Statistical analysis

We used a General Linear Model (GLM) Univariate Analysis of Variance (ANOVA) and Tukey’s HSD (α = 0.05) in SAS 9.4[57] to test for differences in Wolbachia DNA per bed bug, the ratio of Wolbachia DNA to bed bug DNA across all life stages by bed bug strain, and between the two strains at each respective physiological stage.
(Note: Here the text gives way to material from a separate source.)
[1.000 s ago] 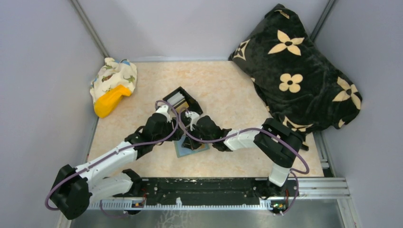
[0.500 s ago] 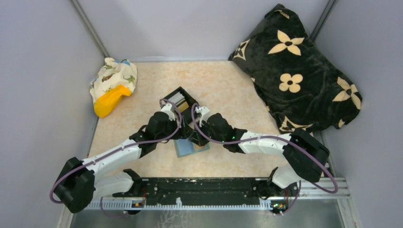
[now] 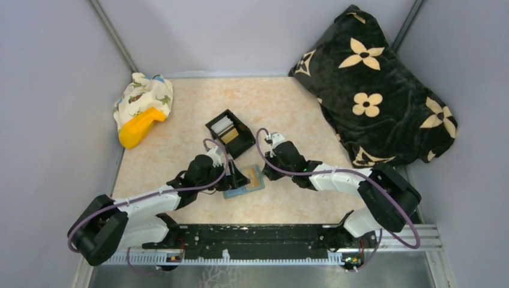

General linear models with factorial effects for strain and stage were fit to both the Wolbachia DNA and the ratio of Wolbachia DNA to bed bug DNA. Since residual plots indicated that both responses exhibited variability that was increasing with the mean, the log10-transformation was applied to both, residuals were checked for homogeneity of variance, and then analysis of variance (ANOVA) was carried out on the transformed data. Tukey’s HSD (α = 0.05) was used to test for differences in Wolbachia DNA per bed bug and also the ratio of Wolbachia DNA to bed bug DNA across all life stages for each fixed bed bug strain. Differences between the two strains at each respective physiological stage were also tested. Samples with low DNA yield (<15 copies/µl) of the bed bug reference gene RPL18 or Wolbachia 16S target were excluded from the analysis.

Data availability

The data supporting the findings in this study are available as Supplementary Information.